El doctor Emilio Álvarez Montalván aseguró el jueves de la semana pasada, en la presentación de su último libro titulado Médico de vocación y aficionado en política, que se necesitan en Nicaragua algunos libros blancos.
Según el eminente médico, historiador, analista político y estudioso de la cultura política nicaragüense, son necesarios libros blancos sobre temas como la deuda de Nicaragua con Venezuela (“que nadie sabe si es pública o privada”), sobre el Seguro Social y sobre la justicia. Y señaló el doctor Álvarez que la oposición debería actuar como una especie de gabinete alterno y producir ese tipo de “Documentos bien fundamentados que demuestren que (los opositores) son mejores que el Gobierno”.
Cabe precisar que se le llama libro blanco a una obra que contiene documentos y datos sistematizados sobre un tema determinado, que ayuda a comprenderlo y orienta a tomar decisiones para su aclaración o solución. Y con respecto a la atinada sugerencia del doctor Álvarez, nos parece que no solo la oposición debería tomarle la palabra, sino también los organismos de la sociedad civil pertinentes y capacitados para elaborar los libros blancos sobre los grandes temas nacionales que él sugiere.
En esa misma línea y a propósito de la próxima conmemoración del 34 aniversario del triunfo de la revolución sandinista del 19 de julio de 1979, pensamos que un libro blanco muy necesario, el cual debería ser elaborado por algún organismo defensor de los derechos humanos, es sobre los crímenes políticos que se cometieron durante la violenta toma del poder por el Frente Sandinista. En aquellos días azarosos, ¿cuántas personas fueron o habrán sido asesinadas sin ninguna razón ni motivo? ¿Fue por la confusión y anarquía reinante o por la compulsión de matar y la pasión de revancha?
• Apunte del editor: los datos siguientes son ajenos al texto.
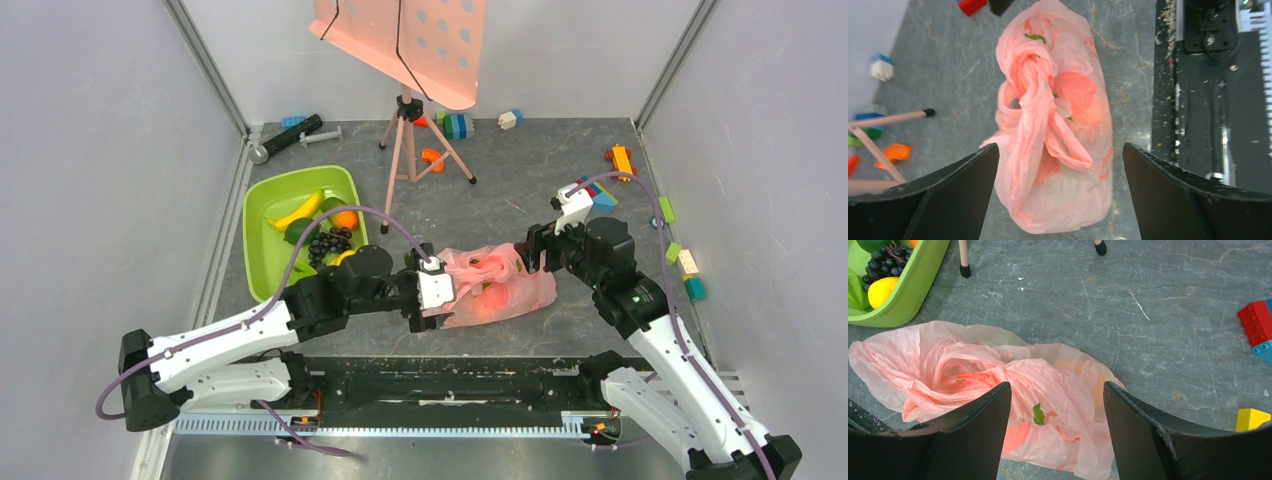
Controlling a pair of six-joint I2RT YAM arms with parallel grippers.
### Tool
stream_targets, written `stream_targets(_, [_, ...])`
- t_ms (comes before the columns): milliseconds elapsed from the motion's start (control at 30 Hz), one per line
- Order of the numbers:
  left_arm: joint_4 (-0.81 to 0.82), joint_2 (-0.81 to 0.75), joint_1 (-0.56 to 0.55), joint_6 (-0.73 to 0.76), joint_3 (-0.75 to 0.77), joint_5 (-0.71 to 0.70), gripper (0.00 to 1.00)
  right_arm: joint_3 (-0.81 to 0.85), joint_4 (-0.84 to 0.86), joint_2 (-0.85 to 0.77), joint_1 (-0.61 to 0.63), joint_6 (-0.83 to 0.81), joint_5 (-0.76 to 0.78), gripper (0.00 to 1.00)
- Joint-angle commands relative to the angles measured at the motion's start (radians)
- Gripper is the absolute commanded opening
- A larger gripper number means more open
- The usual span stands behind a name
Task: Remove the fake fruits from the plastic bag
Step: Untie the plastic bag at the center of the board.
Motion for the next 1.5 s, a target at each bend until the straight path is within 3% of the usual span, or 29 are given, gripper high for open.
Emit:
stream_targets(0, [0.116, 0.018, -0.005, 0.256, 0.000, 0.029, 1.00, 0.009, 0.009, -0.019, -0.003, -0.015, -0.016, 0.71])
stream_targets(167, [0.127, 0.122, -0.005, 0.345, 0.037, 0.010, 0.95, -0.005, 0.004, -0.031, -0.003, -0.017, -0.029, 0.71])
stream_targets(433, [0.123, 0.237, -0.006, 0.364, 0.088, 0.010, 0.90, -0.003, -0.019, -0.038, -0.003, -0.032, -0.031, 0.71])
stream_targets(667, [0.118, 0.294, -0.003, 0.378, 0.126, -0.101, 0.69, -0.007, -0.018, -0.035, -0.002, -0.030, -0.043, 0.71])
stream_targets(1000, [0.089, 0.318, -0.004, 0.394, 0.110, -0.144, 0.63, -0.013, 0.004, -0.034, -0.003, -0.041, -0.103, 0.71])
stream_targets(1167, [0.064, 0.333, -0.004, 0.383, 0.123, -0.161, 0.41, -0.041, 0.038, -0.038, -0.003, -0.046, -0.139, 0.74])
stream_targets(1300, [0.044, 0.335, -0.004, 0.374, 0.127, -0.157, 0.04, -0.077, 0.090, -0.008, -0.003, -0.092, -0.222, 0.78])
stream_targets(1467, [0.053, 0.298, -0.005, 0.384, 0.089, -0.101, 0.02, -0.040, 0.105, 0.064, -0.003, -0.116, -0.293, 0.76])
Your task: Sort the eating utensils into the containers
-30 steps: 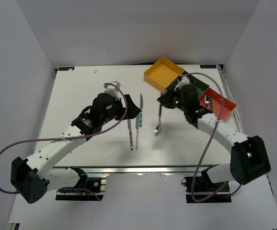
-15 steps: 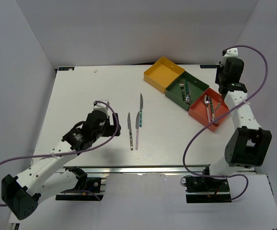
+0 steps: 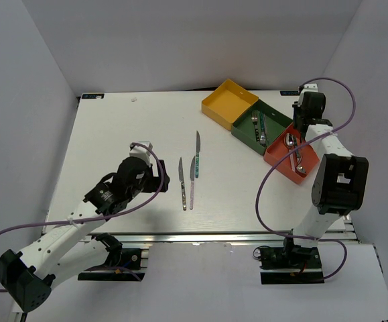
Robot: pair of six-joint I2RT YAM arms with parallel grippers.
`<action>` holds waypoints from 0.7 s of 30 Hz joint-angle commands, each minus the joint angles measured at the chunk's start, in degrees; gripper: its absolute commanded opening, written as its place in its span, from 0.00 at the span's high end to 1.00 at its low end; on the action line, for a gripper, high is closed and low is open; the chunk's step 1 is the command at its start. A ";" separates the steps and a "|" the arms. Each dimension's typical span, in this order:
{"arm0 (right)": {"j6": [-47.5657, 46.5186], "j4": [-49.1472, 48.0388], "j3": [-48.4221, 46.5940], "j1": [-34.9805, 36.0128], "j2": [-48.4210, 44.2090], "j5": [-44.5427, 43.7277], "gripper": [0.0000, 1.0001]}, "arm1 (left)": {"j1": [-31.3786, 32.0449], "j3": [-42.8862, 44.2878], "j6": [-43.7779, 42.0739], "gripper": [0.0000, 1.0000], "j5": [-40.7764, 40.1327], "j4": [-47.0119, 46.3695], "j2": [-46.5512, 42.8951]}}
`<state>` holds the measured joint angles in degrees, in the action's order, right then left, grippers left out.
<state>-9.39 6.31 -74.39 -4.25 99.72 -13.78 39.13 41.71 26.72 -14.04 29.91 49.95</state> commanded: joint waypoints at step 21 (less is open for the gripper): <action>25.38 1.38 12.19 20.08 -27.29 15.49 0.11 | 0.59 4.69 11.60 0.04 2.53 -5.83 20.61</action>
<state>6.94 12.05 -71.22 18.20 77.03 -14.22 39.20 43.27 35.09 -12.71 26.89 68.07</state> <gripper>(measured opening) 0.895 0.965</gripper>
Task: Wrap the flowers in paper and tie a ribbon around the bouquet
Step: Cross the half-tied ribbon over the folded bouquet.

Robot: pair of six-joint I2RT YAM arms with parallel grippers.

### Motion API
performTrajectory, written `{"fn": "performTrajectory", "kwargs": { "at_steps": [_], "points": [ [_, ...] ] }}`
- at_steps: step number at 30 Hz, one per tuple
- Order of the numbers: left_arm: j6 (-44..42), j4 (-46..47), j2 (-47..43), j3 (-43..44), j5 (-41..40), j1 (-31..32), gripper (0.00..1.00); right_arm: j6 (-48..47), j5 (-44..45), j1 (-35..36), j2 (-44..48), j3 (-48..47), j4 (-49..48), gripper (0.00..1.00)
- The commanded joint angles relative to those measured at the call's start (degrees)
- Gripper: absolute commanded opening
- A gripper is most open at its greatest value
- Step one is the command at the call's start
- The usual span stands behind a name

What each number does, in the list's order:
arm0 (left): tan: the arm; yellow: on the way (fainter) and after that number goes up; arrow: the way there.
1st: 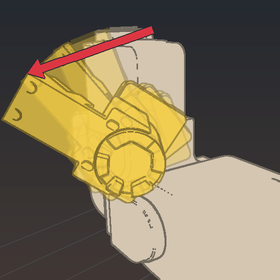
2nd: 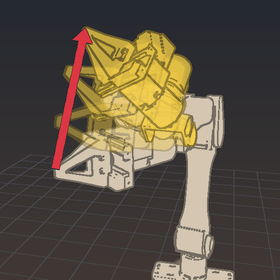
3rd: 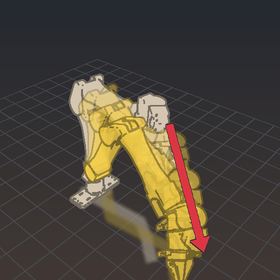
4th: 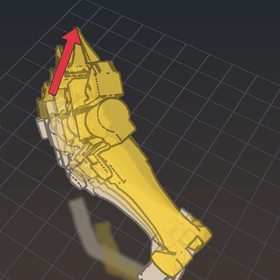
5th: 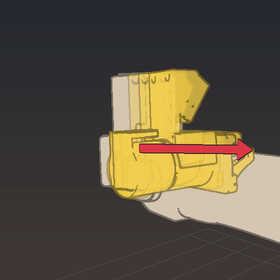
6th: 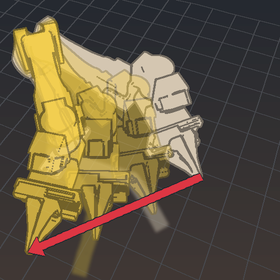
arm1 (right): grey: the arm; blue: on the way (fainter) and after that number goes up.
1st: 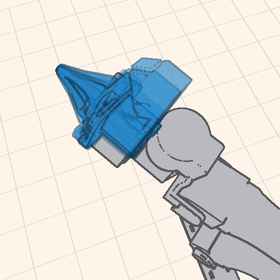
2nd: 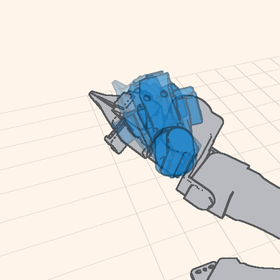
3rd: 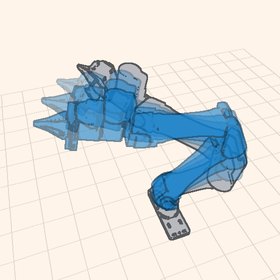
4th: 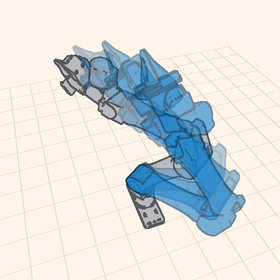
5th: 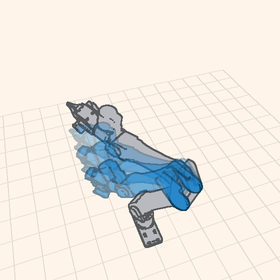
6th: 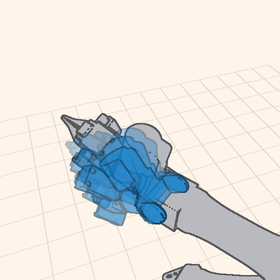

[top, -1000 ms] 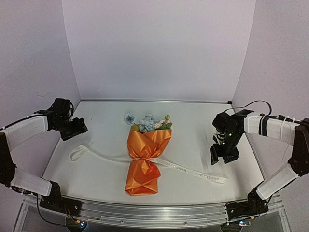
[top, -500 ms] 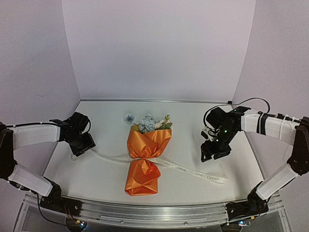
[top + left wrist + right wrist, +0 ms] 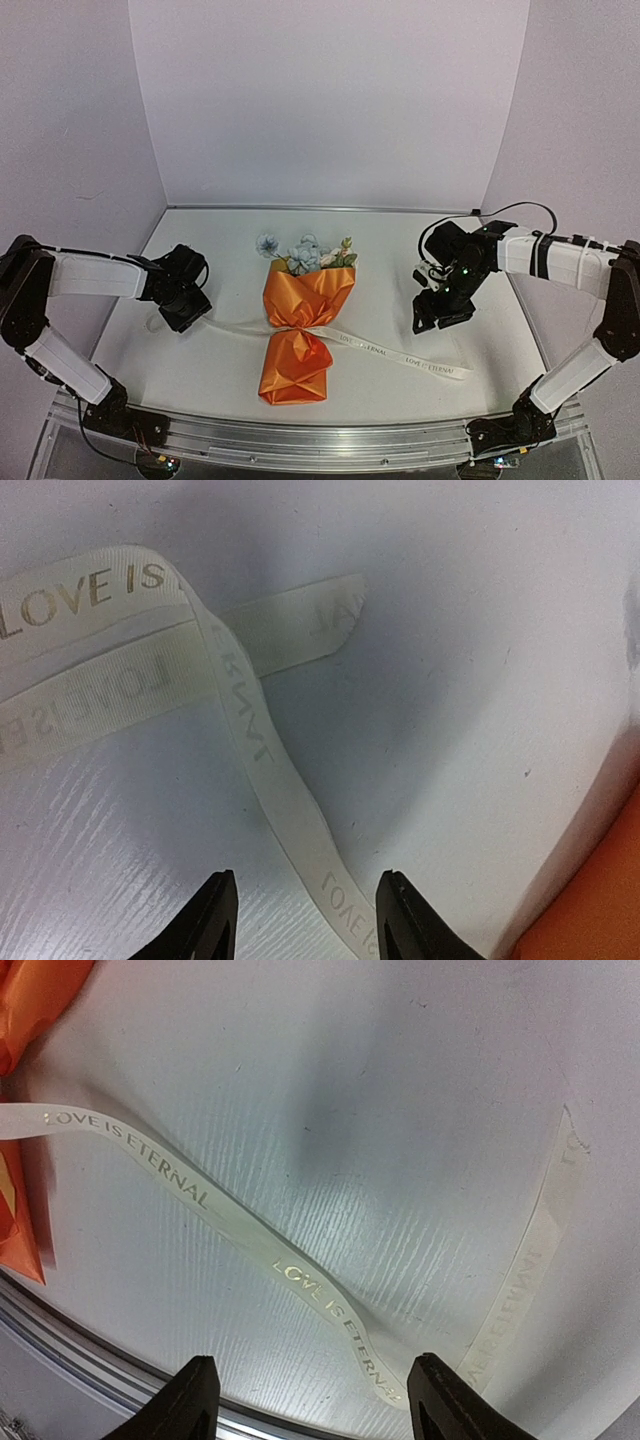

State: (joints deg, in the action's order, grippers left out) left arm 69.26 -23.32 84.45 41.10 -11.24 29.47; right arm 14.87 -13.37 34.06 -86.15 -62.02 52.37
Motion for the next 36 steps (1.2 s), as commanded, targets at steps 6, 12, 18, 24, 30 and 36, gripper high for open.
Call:
{"fn": "performTrajectory", "kwargs": {
  "at_steps": [6, 12, 18, 24, 30, 36],
  "points": [
    [4.2, 6.7, 4.4, -0.4, 1.6, 1.6, 0.38, 0.2, 0.3, 0.3, -0.1, -0.5, -0.6, 0.65],
    [6.2, 8.0, 6.7, 0.8, 2.6, 4.4, 0.29, 0.6, 0.4, 0.3, 0.0, -0.6, -0.6, 0.64],
    [5.2, 8.3, 5.6, 0.9, 1.2, 5.2, 0.04, 1.0, 0.6, 0.3, 0.3, -0.3, -0.6, 0.62],
    [-8.6, 7.8, -1.2, 7.3, 2.3, 5.2, 0.00, 1.5, 0.7, 0.4, 0.5, -0.6, -0.2, 0.60],
    [-18.9, 9.7, -4.3, 10.4, 13.2, 9.2, 0.00, 2.0, 1.1, 0.3, -0.5, -1.7, -0.1, 0.60],
    [-27.7, 14.8, -3.9, 11.7, 19.6, 20.1, 0.00, 3.1, 1.6, 0.3, -0.6, -1.9, 0.1, 0.60]
  ]
}}
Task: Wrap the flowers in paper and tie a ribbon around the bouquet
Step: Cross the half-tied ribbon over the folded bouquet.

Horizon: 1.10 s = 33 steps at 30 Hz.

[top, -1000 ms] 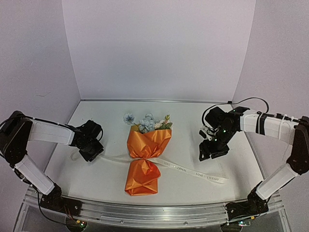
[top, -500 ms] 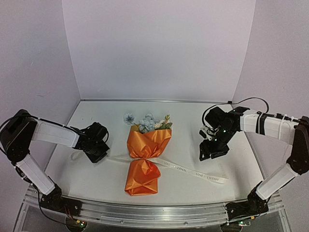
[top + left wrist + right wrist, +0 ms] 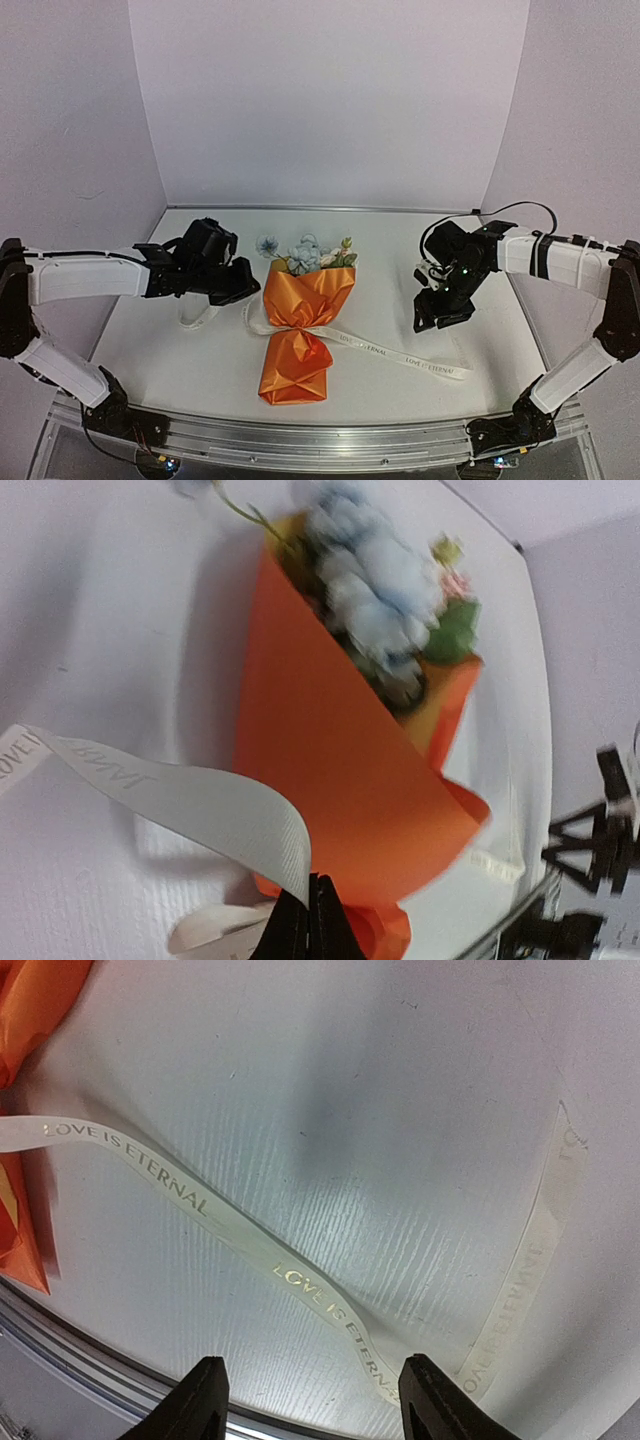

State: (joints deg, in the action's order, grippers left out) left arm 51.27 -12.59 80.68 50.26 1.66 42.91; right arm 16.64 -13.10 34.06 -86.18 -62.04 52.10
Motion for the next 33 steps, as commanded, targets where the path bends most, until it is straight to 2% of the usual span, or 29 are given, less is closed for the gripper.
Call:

El reconocido jurista y escritor nicaragüense, doctor León Núñez, mencionó recientemente en un artículo algunos de los asesinatos, precedidos de crueles torturas a las víctimas, que fueron cometidos en Acoyapa, Chontales (su tierra natal), cuando los insurrectos sandinistas se tomaron sin disparar un tiro esa pacífica localidad que era cuidada solo por dos miembros de la Guardia Nacional, quienes dicho sea de paso huyeron antes de que llegaran los guerrilleros. El doctor Núñez menciona con sus nombres, apellidos y referencias personales y familiares, a algunas de las personas indefensas, incluyendo ancianos notables de la ciudad, que fueron torturados y asesinados por odio y placer de matar, pero también para robarles sus pertenencias. ¿Cuántos crímenes como los de Acoyapa se habrán cometido en tantos lugares que fueron tomados en forma avasalladora por los insurgentes sandinistas, con o sin resistencia de la Guardia Nacional somocista?
Los propagandistas de la revolución sandinista de 1979 han dicho siempre que esta fue “generosa” con los vencidos, y que, a diferencia de la revolución cubana, no erigió paredones para fusilar a los enemigos derrotados. Pero en Cuba al menos montaron farsas de juicios sumarios para condenar a los fusilados. Aquí ni eso. Simplemente se asesinó a no se sabe cuántas personas indefensas e inermes, como las víctimas de Acoyapa mencionadas por el doctor Núñez. Y muy bien se sabe que ocultar y olvidar crímenes como esos, es una imprudencia colectiva que se paga muy cara, porque podrían repetirse.